• Problem details:
Pictures aside, repeat the whole listing word for word.

_ _ _ _ _ _ _

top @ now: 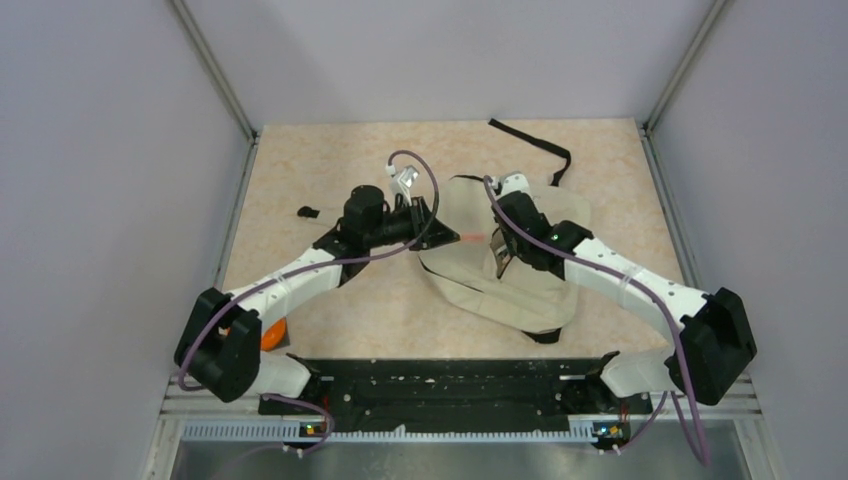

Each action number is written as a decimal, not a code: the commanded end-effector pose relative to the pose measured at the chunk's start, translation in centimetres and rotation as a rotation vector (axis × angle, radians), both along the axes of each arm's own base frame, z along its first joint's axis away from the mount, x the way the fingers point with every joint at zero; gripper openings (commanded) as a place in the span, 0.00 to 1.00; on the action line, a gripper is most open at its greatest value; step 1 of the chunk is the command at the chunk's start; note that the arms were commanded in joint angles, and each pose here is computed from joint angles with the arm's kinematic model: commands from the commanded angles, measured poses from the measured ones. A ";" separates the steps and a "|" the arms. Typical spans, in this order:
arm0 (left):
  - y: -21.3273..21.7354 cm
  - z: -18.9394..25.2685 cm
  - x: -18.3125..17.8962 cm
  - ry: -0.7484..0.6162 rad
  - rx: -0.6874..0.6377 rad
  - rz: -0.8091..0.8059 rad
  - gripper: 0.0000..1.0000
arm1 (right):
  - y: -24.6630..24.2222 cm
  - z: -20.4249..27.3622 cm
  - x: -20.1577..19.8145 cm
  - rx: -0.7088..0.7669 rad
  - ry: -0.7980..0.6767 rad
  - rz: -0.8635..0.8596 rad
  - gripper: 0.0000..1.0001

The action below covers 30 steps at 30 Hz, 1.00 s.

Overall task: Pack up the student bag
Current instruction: Place the stationery in the student bag.

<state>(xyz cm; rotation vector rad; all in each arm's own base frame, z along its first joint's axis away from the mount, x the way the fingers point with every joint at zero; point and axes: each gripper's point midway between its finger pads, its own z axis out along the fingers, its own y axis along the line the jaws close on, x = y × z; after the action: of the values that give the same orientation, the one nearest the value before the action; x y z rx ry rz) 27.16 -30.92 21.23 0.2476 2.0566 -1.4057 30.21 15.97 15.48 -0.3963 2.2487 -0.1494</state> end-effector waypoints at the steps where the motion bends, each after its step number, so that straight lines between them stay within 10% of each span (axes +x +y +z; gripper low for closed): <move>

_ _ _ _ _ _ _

• Task response:
top @ now: 

Each action number is written as a decimal, not a code: the commanded end-effector pose relative to the pose measured at the chunk's start, translation in centimetres and rotation as a rotation vector (axis × angle, radians), both along the axes of each arm's own base frame, z along its first joint's axis away from the mount, x the way the fingers point with every joint at zero; gripper openings (commanded) as a place in the span, 0.00 to 1.00; on the action line, a gripper is most open at its greatest value; step 1 of the chunk is the command at the chunk's start; note that the arms were commanded in joint angles, and each pose here is computed from joint angles with the arm's kinematic model: commands from the commanded angles, measured poses from the measured ones. A ";" separates the steps and a "|" the arms. Typical spans, in this order:
arm0 (left):
  - y: -21.3273..21.7354 cm
  - z: -18.9394..25.2685 cm
  - x: -18.3125..17.8962 cm
  - ry: -0.7484..0.6162 rad
  - rx: -0.6874..0.6377 rad
  - rz: -0.8091..0.8059 rad
  - gripper: 0.0000..1.0000
arm1 (right):
  - y: -24.6630..24.2222 cm
  - z: -20.4249..27.3622 cm
  - x: -20.1577..19.8145 cm
  - rx: -0.7088..0.7669 rad
  - ry: -0.7980..0.6767 rad
  - rz: -0.8635..0.8596 rad
  - gripper: 0.0000..1.0001

The action below covers 30 steps at 30 Hz, 1.00 s.

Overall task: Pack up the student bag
Current instruction: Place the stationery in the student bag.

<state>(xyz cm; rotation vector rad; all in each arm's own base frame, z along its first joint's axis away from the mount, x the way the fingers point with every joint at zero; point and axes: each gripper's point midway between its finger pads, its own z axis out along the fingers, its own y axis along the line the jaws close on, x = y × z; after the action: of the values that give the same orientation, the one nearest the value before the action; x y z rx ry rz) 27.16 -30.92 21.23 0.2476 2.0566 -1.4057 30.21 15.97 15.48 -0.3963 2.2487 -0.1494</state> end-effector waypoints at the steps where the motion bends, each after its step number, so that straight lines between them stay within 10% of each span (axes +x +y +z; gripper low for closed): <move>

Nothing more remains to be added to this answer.